Deployments - Configure and use a Pipeline

1. What is a Pipeline on Picsellia?

Pipelines on Picsellia have been created to implement and automatize the Continuous Learning philosophy on a ModelVersion that is deployed in a given Deployment.

The main idea is to add PredictedAsset and associated Prediction (that needs to be validated by a human) in the DatasetVersion that has been used to train the currently deployed ModelVersion. With these additional Asset, the DatasetVersion will likely be more qualitative and if we retrain the ModelVersion with this improved DatasetVersion, the output ModelVersion will be more performing.

As you can imagine by implementing this philosophy we will really leverage the versioning systems offered by Picsellia on Models and Datasets. This way you will keep a clear and precise trace of DatasetVersion & ModelVersion after each retraining

To automatize this complex procedure, Picsellia allows you to create and personalize your own Pipeline.
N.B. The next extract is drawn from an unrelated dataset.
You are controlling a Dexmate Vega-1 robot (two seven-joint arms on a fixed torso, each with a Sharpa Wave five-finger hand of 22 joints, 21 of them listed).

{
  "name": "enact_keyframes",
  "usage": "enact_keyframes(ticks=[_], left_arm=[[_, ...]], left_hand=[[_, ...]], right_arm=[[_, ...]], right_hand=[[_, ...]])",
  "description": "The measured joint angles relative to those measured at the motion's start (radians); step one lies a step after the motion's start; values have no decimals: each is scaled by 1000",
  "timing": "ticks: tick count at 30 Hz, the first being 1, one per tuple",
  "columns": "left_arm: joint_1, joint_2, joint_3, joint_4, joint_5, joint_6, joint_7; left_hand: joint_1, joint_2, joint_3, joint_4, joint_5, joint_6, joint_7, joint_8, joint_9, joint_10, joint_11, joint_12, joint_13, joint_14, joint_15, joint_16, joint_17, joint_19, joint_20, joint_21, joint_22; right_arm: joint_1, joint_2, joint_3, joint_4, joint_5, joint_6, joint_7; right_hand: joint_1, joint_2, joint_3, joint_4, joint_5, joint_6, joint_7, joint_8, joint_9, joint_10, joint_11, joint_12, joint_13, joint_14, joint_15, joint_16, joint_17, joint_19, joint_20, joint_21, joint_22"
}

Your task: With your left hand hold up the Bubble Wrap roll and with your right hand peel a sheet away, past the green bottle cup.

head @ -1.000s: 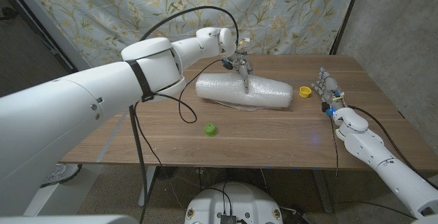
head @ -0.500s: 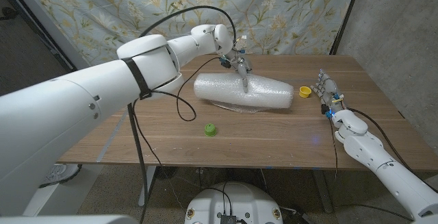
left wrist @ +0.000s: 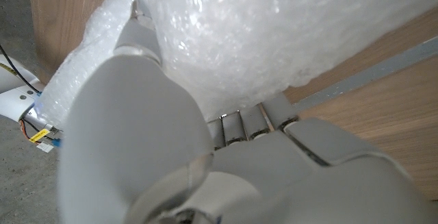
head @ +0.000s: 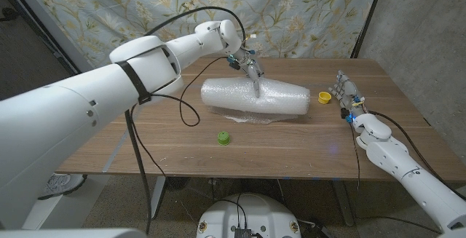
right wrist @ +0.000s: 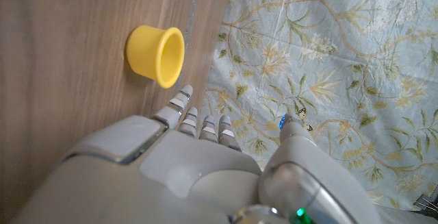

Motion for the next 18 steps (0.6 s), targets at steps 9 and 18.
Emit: enact_keyframes(ticks=[9,18], left_arm=[[30,79,-31,-149,-1,114,-41],[51,136,-52,-251,-1,187,-55]], left_hand=[[-8,8,-4,4,0,-1,1,-1,2,0,0,0,10,0,0,-11,6,0,0,5,0],[-18,18,-7,7,-1,-1,1,-2,9,0,0,3,24,9,1,-20,5,2,-9,9,0]], right_arm=[[10,-4,-10,-8,-8,-9,10],[25,-8,-22,-13,-16,-23,23]], right_hand=[[0,0,0,0,0,0,0,0,0,0,0,0,0,0,0,0,0,0,0,0,0],[0,0,3,-3,0,0,0,0,0,0,0,0,0,0,0,0,0,0,0,0,0]])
A Pipeline is composed of:

  • Training Data: Indicate to the current Deployment the DatasetVersion used to train the deployed ModelVersion. It is for instance used to compute the Oulier score of PredictedAsset
  • Feedback Loop: Defines the DatasetVersion that will be enriched by the PredictedAsset and reviewed Prediction pushed to the Pipeline.
  • Continuous Training: Defines when & how the retraining of the ModelVersion should be launched
  • Continuous Deployment: Defines the deployment strategy to adopt with the retrained ModelVersion

In the end, once Pipelines are fully configured, the idea is that the only manual action needed to retrain a ModelVersion is the review of the Prediction (detailed here) and their submission to the Feedback Loop.

👍

ModelVersion performing over time

With Picsellia Pipelines you will be able to easily enrich your DatasetVersion with relevant PredictedAsset coming from the ground (or the production) based on criteria such as Outlier score and retrain frequently your ModelVersion to anticipate any Data Drift and ensure the ModelVersion performances over time!

2. Setup Training Data

The Training Data basically indicates for the current Deployment, which DatasetVersion has been used astraining dataset to train the deployed ModelVersion.
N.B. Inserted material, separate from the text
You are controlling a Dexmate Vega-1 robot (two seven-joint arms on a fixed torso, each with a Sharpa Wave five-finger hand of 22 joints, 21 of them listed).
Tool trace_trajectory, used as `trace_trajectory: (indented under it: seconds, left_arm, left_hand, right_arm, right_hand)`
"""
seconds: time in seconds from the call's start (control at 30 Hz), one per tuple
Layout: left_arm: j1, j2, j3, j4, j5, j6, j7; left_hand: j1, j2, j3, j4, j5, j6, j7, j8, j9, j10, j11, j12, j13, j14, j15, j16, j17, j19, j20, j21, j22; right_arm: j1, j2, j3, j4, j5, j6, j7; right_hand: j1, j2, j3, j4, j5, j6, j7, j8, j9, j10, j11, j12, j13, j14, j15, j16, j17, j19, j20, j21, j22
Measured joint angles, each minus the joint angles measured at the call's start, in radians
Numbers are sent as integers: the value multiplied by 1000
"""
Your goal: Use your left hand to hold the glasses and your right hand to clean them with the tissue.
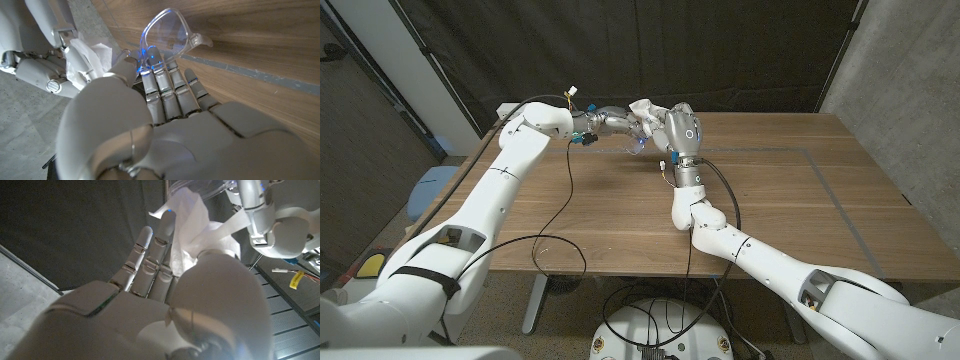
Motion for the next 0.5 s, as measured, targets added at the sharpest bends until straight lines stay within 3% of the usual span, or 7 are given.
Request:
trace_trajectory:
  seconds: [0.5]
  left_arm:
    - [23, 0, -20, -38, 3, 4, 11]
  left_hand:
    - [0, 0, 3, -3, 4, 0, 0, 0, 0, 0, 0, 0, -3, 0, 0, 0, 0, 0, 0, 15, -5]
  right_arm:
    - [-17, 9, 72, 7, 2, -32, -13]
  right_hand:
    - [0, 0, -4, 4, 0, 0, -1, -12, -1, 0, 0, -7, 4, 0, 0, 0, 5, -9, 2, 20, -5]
This way Picsellia will be able to compare any further PredictedAsset logged to the Deployment with the DatasetVersion defined as Training Data and this way compute metrics such as Outlier score and KS Drift.

When a Deployment is created, the Training Data is not initialized, and until it is, no Outlier score will be computed for the Deployment. Please also note that this computation is not retroactive this is why it is highly recommended to set it up as soon as the Deployment is created.
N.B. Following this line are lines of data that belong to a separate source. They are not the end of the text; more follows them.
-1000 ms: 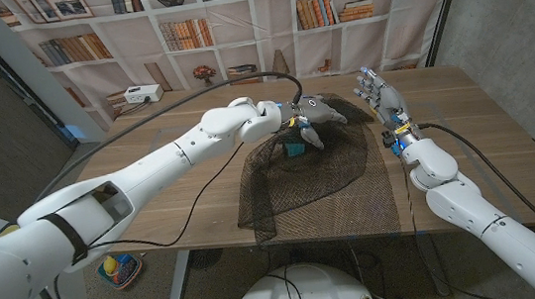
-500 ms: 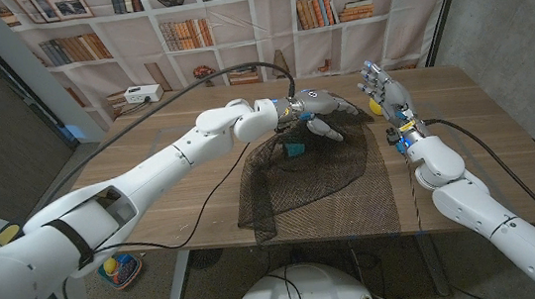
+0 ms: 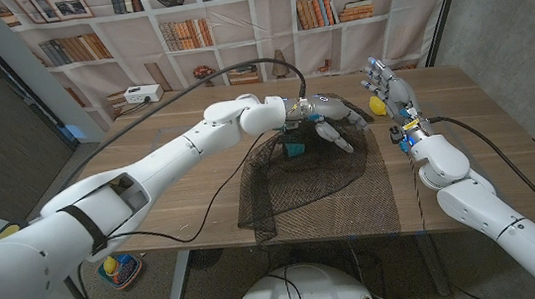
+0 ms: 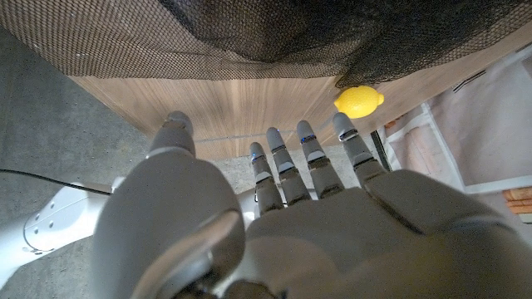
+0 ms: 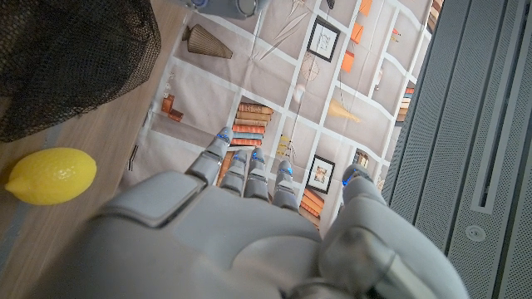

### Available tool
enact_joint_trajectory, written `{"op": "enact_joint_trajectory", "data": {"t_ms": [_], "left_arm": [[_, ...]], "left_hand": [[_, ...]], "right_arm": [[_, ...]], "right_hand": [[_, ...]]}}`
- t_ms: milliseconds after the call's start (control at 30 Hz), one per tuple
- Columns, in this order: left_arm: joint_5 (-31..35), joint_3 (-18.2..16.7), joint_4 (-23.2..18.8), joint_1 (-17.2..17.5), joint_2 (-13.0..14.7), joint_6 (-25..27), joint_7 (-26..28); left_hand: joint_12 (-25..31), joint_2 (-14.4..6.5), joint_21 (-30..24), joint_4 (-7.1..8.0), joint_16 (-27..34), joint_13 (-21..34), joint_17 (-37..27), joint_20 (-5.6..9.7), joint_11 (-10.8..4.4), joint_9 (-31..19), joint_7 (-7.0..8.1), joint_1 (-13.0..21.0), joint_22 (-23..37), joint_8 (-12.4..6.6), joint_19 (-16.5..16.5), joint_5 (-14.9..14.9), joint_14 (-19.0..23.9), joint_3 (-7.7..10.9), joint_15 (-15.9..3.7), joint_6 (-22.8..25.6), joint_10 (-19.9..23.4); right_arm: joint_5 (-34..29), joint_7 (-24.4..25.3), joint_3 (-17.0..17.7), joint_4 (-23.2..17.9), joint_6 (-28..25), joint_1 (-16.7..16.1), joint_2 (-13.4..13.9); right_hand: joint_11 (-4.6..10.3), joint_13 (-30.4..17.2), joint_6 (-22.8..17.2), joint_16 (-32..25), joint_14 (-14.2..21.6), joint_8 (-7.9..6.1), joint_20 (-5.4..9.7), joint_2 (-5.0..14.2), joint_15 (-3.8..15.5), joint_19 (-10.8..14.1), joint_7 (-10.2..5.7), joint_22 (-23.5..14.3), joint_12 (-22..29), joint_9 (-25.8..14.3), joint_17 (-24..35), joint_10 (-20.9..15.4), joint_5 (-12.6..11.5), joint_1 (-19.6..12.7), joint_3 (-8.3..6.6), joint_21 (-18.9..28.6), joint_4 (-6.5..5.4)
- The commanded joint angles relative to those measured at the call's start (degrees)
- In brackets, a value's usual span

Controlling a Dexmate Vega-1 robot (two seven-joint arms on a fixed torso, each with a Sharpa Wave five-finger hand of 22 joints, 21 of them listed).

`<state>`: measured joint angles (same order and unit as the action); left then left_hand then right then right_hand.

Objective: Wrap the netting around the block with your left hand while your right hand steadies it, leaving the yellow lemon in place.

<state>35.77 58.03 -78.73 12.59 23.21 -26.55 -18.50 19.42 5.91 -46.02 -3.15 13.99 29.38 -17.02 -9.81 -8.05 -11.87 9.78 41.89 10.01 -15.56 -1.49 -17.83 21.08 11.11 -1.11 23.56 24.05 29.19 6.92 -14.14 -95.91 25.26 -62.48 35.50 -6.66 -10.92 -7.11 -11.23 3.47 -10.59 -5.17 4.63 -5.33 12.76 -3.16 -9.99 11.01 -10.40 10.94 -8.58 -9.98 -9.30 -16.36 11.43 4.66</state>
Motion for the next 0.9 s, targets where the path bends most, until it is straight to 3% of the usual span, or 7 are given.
{"op": "enact_joint_trajectory", "data": {"t_ms": [33,367,500,900], "left_arm": [[1.1,3.7,3.1,-2.9,-2.9,-2.4,-5.1],[1.4,5.6,6.1,-3.0,-5.2,-3.0,-5.1],[5.1,6.4,4.5,-2.2,-4.8,-1.8,-2.1],[15.5,9.0,1.4,0.3,-4.1,0.9,8.0]], "left_hand": [[0.8,1.0,0.8,0.16,0.7,0.5,-0.2,-0.43,0.71,-0.1,-0.42,-0.5,0.2,-0.59,0.5,-0.9,0.4,-0.85,0.87,2.0,2.1],[1.3,1.2,1.5,0.42,1.3,0.4,-0.1,-0.57,1.28,0.1,0.11,-1.1,0.3,-0.59,0.7,-1.6,1.2,-1.56,1.36,3.2,4.2],[1.0,1.1,1.7,0.46,1.3,0.2,0.0,-0.71,1.57,0.2,0.17,-1.2,0.3,-0.20,0.5,-1.8,1.2,-1.71,1.51,2.7,4.0],[-0.7,1.0,2.7,0.34,1.3,-0.8,0.6,-0.30,-0.63,0.5,1.98,-0.8,0.4,1.44,0.4,-2.7,1.0,-2.38,-0.38,1.0,2.8]], "right_arm": [[-0.4,0.4,0.4,0.4,0.4,0.2,-0.5],[0.1,-0.5,-0.2,2.2,0.6,1.6,-1.3],[0.4,-0.9,-0.3,2.8,0.6,2.0,-1.3],[1.2,-2.0,-0.8,4.5,0.6,3.1,-1.6]], "right_hand": [[0.34,-0.2,0.5,0.2,-0.7,0.12,-0.28,0.10,-0.17,0.0,-0.01,-0.3,-0.1,-0.1,0.2,0.5,-0.4,0.5,0.24,-0.1,-0.33],[0.42,-0.2,0.8,0.3,-1.1,0.14,-0.18,0.24,-0.32,-0.2,-0.01,-0.3,-0.2,-0.1,0.2,0.9,-0.4,0.9,0.29,-0.2,-0.57],[0.34,-0.2,0.9,0.3,-1.4,0.15,-0.09,0.36,-0.36,-0.4,0.10,-0.3,-0.2,-0.1,0.2,1.0,-0.4,1.1,0.29,-0.2,-0.70],[0.26,-0.2,0.9,0.3,-1.5,0.04,-0.01,0.55,-0.22,-0.6,0.20,-0.3,0.0,-0.1,0.2,0.9,-0.4,1.3,0.25,-0.2,-0.86]]}}
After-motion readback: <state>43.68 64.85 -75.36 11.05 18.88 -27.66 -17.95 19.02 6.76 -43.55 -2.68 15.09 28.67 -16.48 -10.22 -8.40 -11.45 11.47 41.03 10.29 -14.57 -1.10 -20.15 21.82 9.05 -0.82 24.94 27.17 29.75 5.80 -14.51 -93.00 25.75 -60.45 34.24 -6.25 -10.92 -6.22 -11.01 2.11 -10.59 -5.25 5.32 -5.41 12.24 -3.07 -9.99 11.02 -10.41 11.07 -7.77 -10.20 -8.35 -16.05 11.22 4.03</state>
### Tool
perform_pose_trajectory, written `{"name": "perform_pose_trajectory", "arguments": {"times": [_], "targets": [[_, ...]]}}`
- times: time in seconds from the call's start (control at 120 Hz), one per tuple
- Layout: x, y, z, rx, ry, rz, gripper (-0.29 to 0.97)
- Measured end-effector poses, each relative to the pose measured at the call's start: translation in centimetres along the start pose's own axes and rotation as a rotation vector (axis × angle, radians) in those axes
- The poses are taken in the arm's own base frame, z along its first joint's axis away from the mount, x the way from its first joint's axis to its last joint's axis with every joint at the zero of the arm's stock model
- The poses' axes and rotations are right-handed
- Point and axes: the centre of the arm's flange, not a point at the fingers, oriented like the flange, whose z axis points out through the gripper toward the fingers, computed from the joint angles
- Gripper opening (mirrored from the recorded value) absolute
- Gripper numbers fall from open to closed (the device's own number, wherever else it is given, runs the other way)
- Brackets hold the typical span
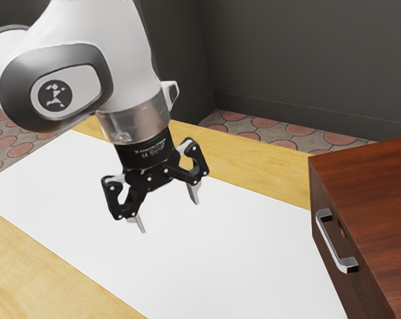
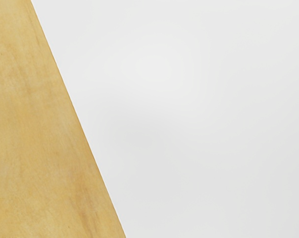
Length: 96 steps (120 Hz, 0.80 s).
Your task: Pull the drawer handle with one arm to open the drawer
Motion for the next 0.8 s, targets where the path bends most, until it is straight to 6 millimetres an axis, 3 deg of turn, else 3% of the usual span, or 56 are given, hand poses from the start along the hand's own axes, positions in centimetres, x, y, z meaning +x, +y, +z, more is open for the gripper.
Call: {"name": "perform_pose_trajectory", "arguments": {"times": [0.15, 0.208, 0.283, 0.408, 0.508, 0.633, 0.8], "targets": [[-0.1, -0.2, 0.0, -0.003, 0.000, -0.032, 0.68], [0.3, -0.4, 1.6, 0.016, -0.007, -0.050, 0.68], [-0.7, -1.1, 1.0, -0.006, -0.010, -0.044, 0.68], [-0.9, 0.0, 3.2, -0.041, -0.021, -0.054, 0.68], [-1.1, 1.1, 3.6, -0.112, -0.051, -0.057, 0.68], [-4.0, 2.1, 4.6, -0.161, -0.067, -0.001, 0.68], [-5.4, 3.5, 5.2, -0.224, -0.089, 0.052, 0.68]]}}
To define the Training Data, you have to go the the Settings of the Deployment, in the Training Data tab and click on Select a dataset version:

Define Training Data

Define Training Data

Then, a modal will open allowing you to select the Dataset and DatasetVersion used as a training dataset to train the deployed ModelVersion. To complete it, click on Select dataset version:

Selection of Training Data

Selection of Training Data

🚧

Training dataset

In case several DatasetVersion have been attached to the source Experiment of the deployed ModelVersion, it is the one used to actually train (rather than test or evaluate) that needs to be selected.

Once the Training Data has been selected, you need to click on Save the configuration to launch the compute.

Save the configuration

Save the configuration

This compute is done by Picsellia to process the DatasetVersion designed as Training Data and be able to compare any further PredictedAsset with it and as a consequence provide the related Outlier Score.

🚧

This operation can take up to several minutes

This compute can take up to several minutes depending on the DatasetVersion size. As shown below the status of this compute is clearly displayed:

Training Data computation

Training Data computation

However this computation is an asynchronous task, meaning that you can leave the page without stopping the action. You can also follow its completion from the Jobs panel.

Once Training Data is properly initialized, a blue/green badge appears in the header of the Deployment

Training Data badge

Training Data badge

3. Setup Feedback Loop

The Feedback Loop is initialized by defining the DatasetVersion that will receive as Asset the PredictedAsset that are pushed through the Pipeline.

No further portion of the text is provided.